Exercise aim:
Keep the text of the data exactly as it is and omit each picture from the copy.

Collected material:
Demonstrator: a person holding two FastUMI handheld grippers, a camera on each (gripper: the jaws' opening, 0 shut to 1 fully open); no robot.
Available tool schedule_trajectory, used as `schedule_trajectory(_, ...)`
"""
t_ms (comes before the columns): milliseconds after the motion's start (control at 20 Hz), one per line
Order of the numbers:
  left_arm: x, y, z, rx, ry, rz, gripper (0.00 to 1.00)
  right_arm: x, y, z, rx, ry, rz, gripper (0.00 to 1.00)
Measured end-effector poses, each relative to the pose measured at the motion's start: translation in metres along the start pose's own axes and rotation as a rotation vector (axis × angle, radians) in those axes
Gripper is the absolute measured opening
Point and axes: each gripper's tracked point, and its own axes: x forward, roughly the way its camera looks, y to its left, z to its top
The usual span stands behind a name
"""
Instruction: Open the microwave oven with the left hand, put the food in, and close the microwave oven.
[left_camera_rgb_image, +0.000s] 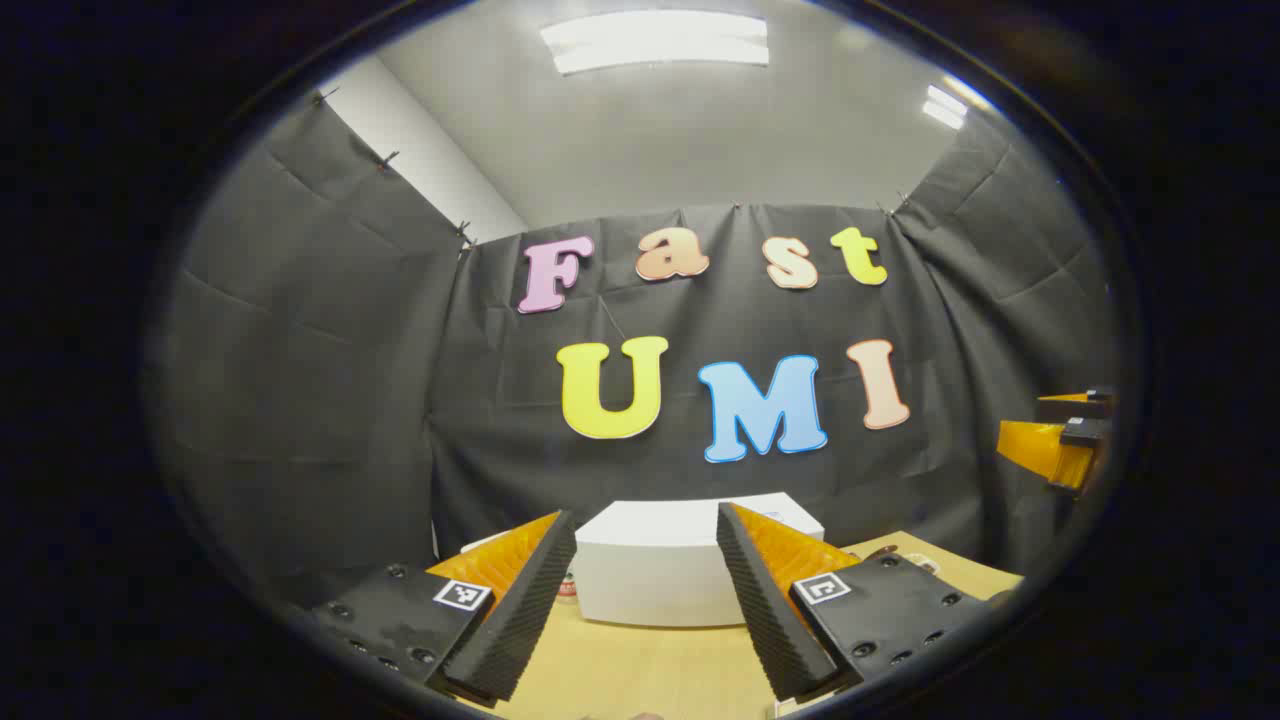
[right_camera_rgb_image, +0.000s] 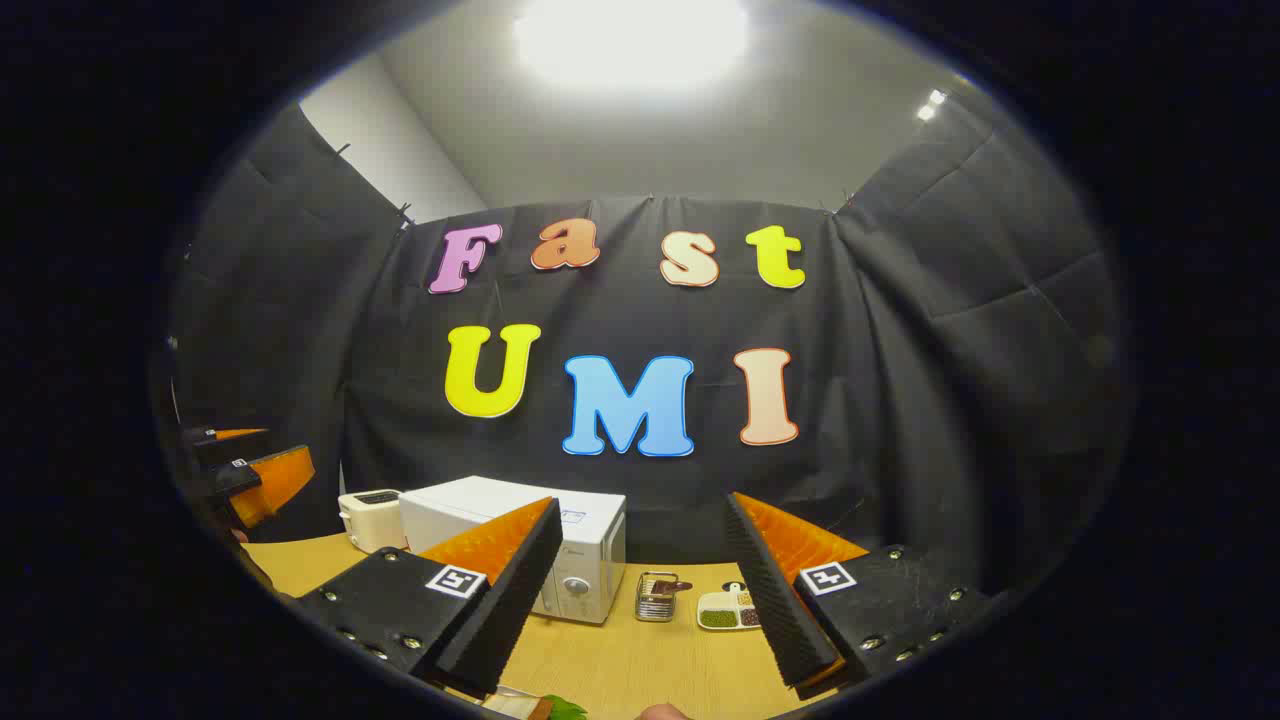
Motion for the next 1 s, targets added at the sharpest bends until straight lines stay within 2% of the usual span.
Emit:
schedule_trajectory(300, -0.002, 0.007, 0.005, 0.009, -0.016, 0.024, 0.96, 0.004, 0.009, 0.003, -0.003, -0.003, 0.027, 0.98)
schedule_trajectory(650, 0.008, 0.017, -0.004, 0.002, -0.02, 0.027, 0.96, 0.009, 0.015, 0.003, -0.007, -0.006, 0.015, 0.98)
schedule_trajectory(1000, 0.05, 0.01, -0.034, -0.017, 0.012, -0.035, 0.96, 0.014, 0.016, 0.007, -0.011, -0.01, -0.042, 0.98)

Solution for this problem:
Demonstrator: a person holding two FastUMI handheld grippers, a camera on each (gripper: the jaws' opening, 0 shut to 1 fully open); no robot.
Available tool schedule_trajectory, used as `schedule_trajectory(_, ...)`
"""
t_ms (comes before the columns): milliseconds after the motion's start (control at 20 Hz), one per line
Order of the numbers:
  left_arm: x, y, z, rx, ry, rz, gripper (0.00 to 1.00)
  right_arm: x, y, z, rx, ry, rz, gripper (0.00 to 1.00)
Measured end-effector poses, each relative to the pose measured at the motion's start: translation in metres along the start pose's own axes and rotation as a rotation vector (axis × angle, radians) in those axes
Gripper is the absolute measured opening
Point and axes: each gripper's tracked point, and its own axes: x forward, roughly the way its camera looks, y to its left, z to its top
The usual span stands behind a name
"""
Instruction: Open the microwave oven with the left hand, put the food in, and close the microwave oven.
[left_camera_rgb_image, +0.000s] 
[right_camera_rgb_image, +0.000s] 
Motion for the next 1 s, targets added at the sharpest bends until straight lines stay within 2% of the usual span.
Emit:
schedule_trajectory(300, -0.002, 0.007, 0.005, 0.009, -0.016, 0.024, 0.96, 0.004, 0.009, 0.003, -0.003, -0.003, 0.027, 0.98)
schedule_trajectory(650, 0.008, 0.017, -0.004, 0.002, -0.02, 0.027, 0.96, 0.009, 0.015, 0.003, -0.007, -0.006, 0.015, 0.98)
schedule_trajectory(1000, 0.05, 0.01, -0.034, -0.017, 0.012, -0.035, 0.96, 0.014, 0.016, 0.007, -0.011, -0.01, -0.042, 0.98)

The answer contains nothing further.